For as long as I can remember, my mentors and colleagues always discussed the professional benefits of gaining international pharma experience. In 2014, an opportunity arose for me to move to London, the global headquarters of my last company. After 17 years of working in the US, I decided to cross the pond. For today’s blog, I will explore four areas of European business etiquette and customs that potentially confuse Americans working in a transatlantic space: networking, email communication, vacation, and timeliness.
When joining a new company in the US, business professionals typically make a meaningful connection with colleagues and clients in a few weeks or months. By the six-month mark, you are pretty comfortable in your role and have some people you really trust. EMEA, particularly England, is different; you can expect to spend more time and energy building trust and showing your loyalty to peers and clients.
In addition, I observed different approaches to networking communication. Colleagues from the Nordics and the Netherlands were always extremely direct. The Brits were disarmingly polite until they got to know you. Southern Europe and Northern Europe were very different; Southern Europe was more casual in its networking approach, whereas Northern Europe was more rigid.
Furthermore, if you are at a networking event in the US, a typical question is “what do you do?” or “who do you work for?”. This is not the way to warm up a European audience, regardless of where they live. Europeans might initiate conversation at a networking event by first discussing global topics in the news. For example, during the US presidential election last year, I observed a training manager from France educate an entire room on the concept of Super Tuesday. Given this point, transatlantic professionals should buff up on local and global politics, news, and events. Work discussions will come after that.
While working in London, a US colleague asked me to mentor a woman working in the London office who reported to him. When I met with her a few weeks later, I asked about her relationship with her manager; I sensed something was off. She explained to me that she hated the way her boss communicated with her over email. He addressed emails to her by simply stating her name (Anne,) instead of including a salutation before her name. She proceeded to tell me how rude his email etiquette was and that she did not appreciate being addressed “like a dog.” Being American, I did not initially understand the problem because not including a salutation in an email is normal in the US.
Note to Americans: When communicating with colleagues in offices outside of the US, you will be best served to include “Dear” or simply “Hi” before the person’s name you are emailing. Written communication is challenging, so it’s best not to insult someone in the first line of an email.

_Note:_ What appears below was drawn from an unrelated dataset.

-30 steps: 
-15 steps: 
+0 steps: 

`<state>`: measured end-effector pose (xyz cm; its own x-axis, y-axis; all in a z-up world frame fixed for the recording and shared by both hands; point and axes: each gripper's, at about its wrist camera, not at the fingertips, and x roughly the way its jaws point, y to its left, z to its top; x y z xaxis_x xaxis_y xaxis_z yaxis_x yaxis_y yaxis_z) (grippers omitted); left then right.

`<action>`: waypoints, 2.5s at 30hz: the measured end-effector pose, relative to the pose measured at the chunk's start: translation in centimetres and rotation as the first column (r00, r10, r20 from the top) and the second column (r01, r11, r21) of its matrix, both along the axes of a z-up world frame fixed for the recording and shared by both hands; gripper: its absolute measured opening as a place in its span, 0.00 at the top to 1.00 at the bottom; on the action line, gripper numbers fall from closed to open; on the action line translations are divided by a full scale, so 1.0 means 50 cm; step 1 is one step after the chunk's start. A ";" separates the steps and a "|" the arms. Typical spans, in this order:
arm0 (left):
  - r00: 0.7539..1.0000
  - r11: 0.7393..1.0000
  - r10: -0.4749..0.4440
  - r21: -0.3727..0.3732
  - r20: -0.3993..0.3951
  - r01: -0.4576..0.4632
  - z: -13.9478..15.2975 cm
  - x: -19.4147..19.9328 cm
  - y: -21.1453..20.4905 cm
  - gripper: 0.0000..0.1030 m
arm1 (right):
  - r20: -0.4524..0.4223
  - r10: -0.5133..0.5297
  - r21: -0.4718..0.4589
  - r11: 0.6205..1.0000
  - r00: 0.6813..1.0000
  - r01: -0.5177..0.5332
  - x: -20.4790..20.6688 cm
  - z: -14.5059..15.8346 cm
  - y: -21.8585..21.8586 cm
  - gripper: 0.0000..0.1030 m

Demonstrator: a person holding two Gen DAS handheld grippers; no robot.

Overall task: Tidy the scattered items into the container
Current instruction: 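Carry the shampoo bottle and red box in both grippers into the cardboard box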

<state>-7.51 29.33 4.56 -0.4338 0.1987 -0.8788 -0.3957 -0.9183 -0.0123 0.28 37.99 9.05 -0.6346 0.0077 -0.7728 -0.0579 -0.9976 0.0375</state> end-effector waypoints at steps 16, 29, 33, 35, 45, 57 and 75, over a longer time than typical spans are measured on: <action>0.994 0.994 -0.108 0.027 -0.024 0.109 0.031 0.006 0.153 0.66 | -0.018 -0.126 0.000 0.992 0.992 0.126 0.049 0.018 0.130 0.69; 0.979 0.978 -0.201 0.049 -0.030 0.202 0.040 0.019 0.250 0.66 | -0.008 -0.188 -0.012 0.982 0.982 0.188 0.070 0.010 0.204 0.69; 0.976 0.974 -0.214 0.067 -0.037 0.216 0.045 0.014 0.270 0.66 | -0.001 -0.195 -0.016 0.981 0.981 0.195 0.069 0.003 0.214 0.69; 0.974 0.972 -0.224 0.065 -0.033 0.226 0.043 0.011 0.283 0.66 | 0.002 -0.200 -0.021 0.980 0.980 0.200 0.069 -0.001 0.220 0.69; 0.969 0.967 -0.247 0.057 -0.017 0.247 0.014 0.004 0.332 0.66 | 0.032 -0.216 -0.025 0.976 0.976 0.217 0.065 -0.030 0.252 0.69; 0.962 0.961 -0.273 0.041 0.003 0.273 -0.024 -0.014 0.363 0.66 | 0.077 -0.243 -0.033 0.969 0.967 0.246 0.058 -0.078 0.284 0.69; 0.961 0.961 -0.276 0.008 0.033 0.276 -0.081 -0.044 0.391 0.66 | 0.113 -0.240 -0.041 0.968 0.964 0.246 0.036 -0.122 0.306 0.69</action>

While we are on the topic of written communication, let’s spend a moment on the word “cheers.” In the US, we use that word with excitement typically at the end of a toast. In the UK, “cheers” is a very casual version of “thank you” and is usually only used between parties that know each other well. If you do conclude an email with “cheers,” use a comma and not an exclamation point; otherwise, you come off as too American.
Cultural attitudes toward vacation are extremely different between the US and Europe. In 2016, Project Time Off found 54% of American employees ended the year with unused vacation days, ultimately sacrificing 662 million vacation days; Europeans do not understand this.
Someone is always on vacation when you work in an international setting. A colleague may be on a weekend getaway, a week-long road trip with the family, or a three-week vacation. I observed several European professionals take more than one two-week vacation a year. That would be unheard of in the US.
When I worked in the US, I received about 22 vacation days, including a holiday shutdown during Christmas. I received 26 vacation days in London. In England, the main difference is not the days granted, but the percentage of days left at the end of the year. Almost everyone used all of their days, including me. Moreover, people were proud to tell you how much vacation they took, whereas Americans tend to boast about how few vacation days they took.
I have to mention France here because it is an outlier on vacation. At my last company, employees in France received NINE weeks of holiday per year; and they take all of it! Most employees in Senior Manager roles want to be promoted to the next level, but not in France. If someone in France receives this promotion, they will only have SEVEN weeks of holiday. This would clearly be unacceptable.
My time in Europe taught me that more time off leads to a better work/life balance. Culturally American leaders in Europe should encourage their team to use their vacation days, and leaders should prove they value time-off by using all of their vacation days as well. In fact, be proud to tell people about your excursions. You are not lazy; rather, you are simply well-traveled.
Your colleagues and clients take note when you are late to a meeting in the US, and the person running late usually sends an email or text alerting their tardiness to the team. In addition, in the US being late is typically reserved for the highest-ranking person at the meeting, which lower-ranking professionals forgive.
This is simply not the case in EMEA. Timeliness often depends on whether you are from Northern or Southern Europe. I have waited on conference calls for 10 minutes for Southern European colleagues. This is culturally normal, just like eating dinner between 9 and 10 in the evening. It’s hard not to take this personally, but it’s not personal. Not only did I fall in love with the Southern European countries and people while I was there, but I also became quick to forgive the tardiness.
Phenomenal people work in the US and in European countries. In both spaces, people are passionate about what they do and excited about their work. The difference between enjoying your work in Europe and being constantly frustrated is how you approach teamwork and intercultural communication. Before working with a particular country, I advise you to educate yourself on the professional nuances of that space. Europeans will have already done this research on you.